START COLLECTED DATA
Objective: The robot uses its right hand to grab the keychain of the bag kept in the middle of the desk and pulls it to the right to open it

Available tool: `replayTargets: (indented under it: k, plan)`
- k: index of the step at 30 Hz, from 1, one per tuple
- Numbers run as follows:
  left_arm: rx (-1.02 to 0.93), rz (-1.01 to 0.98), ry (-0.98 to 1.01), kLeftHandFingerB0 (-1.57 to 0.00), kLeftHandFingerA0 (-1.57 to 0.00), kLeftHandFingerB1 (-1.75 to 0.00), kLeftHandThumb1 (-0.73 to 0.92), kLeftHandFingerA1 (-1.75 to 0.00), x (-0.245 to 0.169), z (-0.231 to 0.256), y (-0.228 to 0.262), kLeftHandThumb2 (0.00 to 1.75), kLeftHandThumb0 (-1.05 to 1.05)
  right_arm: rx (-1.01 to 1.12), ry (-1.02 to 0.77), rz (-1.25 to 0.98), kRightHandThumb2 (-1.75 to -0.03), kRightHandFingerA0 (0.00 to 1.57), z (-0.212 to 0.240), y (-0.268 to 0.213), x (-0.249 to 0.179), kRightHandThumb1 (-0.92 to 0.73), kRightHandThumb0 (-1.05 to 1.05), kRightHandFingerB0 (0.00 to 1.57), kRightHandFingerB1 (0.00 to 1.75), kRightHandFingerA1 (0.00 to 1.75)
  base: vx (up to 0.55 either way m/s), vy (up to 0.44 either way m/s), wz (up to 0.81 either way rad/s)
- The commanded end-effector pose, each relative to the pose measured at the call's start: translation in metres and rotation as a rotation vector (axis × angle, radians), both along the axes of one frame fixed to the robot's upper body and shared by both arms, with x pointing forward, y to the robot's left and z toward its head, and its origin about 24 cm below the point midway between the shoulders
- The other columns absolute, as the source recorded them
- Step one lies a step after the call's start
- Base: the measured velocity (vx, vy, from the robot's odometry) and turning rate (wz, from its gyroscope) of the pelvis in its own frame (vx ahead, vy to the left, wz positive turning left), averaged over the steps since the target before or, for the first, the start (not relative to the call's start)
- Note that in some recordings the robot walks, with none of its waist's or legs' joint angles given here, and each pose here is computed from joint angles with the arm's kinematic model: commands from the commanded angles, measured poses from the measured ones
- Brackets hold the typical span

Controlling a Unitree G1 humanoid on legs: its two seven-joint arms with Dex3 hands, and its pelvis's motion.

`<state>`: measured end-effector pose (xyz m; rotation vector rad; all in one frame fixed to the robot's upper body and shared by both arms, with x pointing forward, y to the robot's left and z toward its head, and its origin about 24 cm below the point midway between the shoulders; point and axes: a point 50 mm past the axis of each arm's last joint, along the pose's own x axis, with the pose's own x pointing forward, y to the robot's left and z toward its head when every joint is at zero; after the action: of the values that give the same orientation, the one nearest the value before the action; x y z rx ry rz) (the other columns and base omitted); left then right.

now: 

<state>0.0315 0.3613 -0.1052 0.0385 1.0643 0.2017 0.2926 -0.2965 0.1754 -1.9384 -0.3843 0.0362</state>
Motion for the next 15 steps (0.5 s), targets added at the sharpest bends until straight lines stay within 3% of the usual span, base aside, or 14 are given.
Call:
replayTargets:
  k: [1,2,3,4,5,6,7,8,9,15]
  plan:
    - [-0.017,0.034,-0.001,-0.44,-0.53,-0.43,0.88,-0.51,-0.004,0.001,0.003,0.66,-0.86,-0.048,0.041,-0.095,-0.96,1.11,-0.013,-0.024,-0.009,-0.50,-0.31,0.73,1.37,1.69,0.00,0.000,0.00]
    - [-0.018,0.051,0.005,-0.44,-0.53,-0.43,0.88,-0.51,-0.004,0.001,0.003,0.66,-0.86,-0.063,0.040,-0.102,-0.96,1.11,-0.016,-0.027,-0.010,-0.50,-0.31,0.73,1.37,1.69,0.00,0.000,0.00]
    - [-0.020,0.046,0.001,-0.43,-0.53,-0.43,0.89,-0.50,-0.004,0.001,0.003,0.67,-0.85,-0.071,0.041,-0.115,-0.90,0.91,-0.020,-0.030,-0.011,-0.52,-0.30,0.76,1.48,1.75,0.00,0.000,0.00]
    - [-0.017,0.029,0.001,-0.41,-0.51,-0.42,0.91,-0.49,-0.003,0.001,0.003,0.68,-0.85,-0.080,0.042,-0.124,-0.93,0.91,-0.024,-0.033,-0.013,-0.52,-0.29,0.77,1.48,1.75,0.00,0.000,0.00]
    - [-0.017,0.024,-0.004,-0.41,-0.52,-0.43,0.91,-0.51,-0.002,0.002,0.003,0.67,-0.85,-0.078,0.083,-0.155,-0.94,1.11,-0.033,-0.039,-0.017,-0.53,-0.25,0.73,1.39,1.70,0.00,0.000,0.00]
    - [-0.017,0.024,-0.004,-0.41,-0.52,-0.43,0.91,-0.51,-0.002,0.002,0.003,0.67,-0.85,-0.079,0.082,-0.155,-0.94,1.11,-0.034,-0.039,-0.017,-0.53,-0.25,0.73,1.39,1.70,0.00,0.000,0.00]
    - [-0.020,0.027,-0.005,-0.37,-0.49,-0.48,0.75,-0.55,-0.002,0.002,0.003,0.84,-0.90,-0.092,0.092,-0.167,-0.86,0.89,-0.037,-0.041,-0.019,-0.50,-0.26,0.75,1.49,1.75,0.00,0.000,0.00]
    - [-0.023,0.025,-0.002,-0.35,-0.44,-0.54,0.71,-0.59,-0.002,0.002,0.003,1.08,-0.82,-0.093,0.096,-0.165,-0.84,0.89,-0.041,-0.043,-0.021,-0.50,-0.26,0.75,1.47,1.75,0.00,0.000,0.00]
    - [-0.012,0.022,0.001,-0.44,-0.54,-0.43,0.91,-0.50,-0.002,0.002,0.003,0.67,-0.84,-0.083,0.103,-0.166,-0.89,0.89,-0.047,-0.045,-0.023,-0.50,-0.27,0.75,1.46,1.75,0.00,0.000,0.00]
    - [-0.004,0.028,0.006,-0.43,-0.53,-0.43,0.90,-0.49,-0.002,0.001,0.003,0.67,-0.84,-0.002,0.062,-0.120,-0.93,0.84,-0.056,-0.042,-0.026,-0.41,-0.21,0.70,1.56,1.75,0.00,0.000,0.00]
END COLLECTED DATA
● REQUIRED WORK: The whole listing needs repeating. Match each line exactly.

● EXERCISE ANSWER:
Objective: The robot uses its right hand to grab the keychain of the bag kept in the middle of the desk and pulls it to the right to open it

Available tool: `replayTargets: (indented under it: k, plan)`
- k: index of the step at 30 Hz, from 1, one per tuple
- Numbers run as follows:
  left_arm: rx (-1.02 to 0.93), rz (-1.01 to 0.98), ry (-0.98 to 1.01), kLeftHandFingerB0 (-1.57 to 0.00), kLeftHandFingerA0 (-1.57 to 0.00), kLeftHandFingerB1 (-1.75 to 0.00), kLeftHandThumb1 (-0.73 to 0.92), kLeftHandFingerA1 (-1.75 to 0.00), x (-0.245 to 0.169), z (-0.231 to 0.256), y (-0.228 to 0.262), kLeftHandThumb2 (0.00 to 1.75), kLeftHandThumb0 (-1.05 to 1.05)
  right_arm: rx (-1.01 to 1.12), ry (-1.02 to 0.77), rz (-1.25 to 0.98), kRightHandThumb2 (-1.75 to -0.03), kRightHandFingerA0 (0.00 to 1.57), z (-0.212 to 0.240), y (-0.268 to 0.213), x (-0.249 to 0.179), kRightHandThumb1 (-0.92 to 0.73), kRightHandThumb0 (-1.05 to 1.05), kRightHandFingerB0 (0.00 to 1.57), kRightHandFingerB1 (0.00 to 1.75), kRightHandFingerA1 (0.00 to 1.75)
  base: vx (up to 0.55 either way m/s), vy (up to 0.44 either way m/s), wz (up to 0.81 either way rad/s)
- The commanded end-effector pose, each relative to the pose measured at the call's start: translation in metres and rotation as a rotation vector (axis × angle, radians), both along the axes of one frame fixed to the robot's upper body and shared by both arms, with x pointing forward, y to the robot's left and z toward its head, and its origin about 24 cm below the point midway between the shoulders
- The other columns absolute, as the source recorded them
- Step one lies a step after the call's start
- Base: the measured velocity (vx, vy, from the robot's odometry) and turning rate (wz, from its gyroscope) of the pelvis in its own frame (vx ahead, vy to the left, wz positive turning left), averaged over the steps since the target before or, for the first, the start (not relative to the call's start)
- Note that in some recordings the robot walks, with none of its waist's or legs' joint angles given here, and each pose here is computed from joint angles with the arm's kinematic model: commands from the commanded angles, measured poses from the measured ones
- Brackets hold the typical span

Controlling a Unitree G1 humanoid on legs: its two seven-joint arms with Dex3 hands, and its pelvis's motion.

`<state>`: measured end-effector pose (xyz m; rotation vector rad; all in one frame fixed to the robot's upper body and shared by both arms, with x pointing forward, y to the robot's left and z toward its head, and its origin about 24 cm below the point midway between the shoulders; point and axes: a point 50 mm past the axis of each arm's last joint, along the pose's own x axis, with the pose's own x pointing forward, y to the robot's left and z toward its head when every joint is at zero; after the action: of the values that give the same orientation, the one nearest the value before the action; x y z rx ry rz) (the other columns and base omitted); left then right.

now: 

<state>0.0315 0.3613 -0.1052 0.0385 1.0643 0.2017 0.2926 -0.2965 0.1754 -1.9384 -0.3843 0.0362</state>
Motion for the next 15 steps (0.5 s), targets added at the sharpest bends until straight lines stay within 3% of the usual span, base aside, or 14 are given.
Call:
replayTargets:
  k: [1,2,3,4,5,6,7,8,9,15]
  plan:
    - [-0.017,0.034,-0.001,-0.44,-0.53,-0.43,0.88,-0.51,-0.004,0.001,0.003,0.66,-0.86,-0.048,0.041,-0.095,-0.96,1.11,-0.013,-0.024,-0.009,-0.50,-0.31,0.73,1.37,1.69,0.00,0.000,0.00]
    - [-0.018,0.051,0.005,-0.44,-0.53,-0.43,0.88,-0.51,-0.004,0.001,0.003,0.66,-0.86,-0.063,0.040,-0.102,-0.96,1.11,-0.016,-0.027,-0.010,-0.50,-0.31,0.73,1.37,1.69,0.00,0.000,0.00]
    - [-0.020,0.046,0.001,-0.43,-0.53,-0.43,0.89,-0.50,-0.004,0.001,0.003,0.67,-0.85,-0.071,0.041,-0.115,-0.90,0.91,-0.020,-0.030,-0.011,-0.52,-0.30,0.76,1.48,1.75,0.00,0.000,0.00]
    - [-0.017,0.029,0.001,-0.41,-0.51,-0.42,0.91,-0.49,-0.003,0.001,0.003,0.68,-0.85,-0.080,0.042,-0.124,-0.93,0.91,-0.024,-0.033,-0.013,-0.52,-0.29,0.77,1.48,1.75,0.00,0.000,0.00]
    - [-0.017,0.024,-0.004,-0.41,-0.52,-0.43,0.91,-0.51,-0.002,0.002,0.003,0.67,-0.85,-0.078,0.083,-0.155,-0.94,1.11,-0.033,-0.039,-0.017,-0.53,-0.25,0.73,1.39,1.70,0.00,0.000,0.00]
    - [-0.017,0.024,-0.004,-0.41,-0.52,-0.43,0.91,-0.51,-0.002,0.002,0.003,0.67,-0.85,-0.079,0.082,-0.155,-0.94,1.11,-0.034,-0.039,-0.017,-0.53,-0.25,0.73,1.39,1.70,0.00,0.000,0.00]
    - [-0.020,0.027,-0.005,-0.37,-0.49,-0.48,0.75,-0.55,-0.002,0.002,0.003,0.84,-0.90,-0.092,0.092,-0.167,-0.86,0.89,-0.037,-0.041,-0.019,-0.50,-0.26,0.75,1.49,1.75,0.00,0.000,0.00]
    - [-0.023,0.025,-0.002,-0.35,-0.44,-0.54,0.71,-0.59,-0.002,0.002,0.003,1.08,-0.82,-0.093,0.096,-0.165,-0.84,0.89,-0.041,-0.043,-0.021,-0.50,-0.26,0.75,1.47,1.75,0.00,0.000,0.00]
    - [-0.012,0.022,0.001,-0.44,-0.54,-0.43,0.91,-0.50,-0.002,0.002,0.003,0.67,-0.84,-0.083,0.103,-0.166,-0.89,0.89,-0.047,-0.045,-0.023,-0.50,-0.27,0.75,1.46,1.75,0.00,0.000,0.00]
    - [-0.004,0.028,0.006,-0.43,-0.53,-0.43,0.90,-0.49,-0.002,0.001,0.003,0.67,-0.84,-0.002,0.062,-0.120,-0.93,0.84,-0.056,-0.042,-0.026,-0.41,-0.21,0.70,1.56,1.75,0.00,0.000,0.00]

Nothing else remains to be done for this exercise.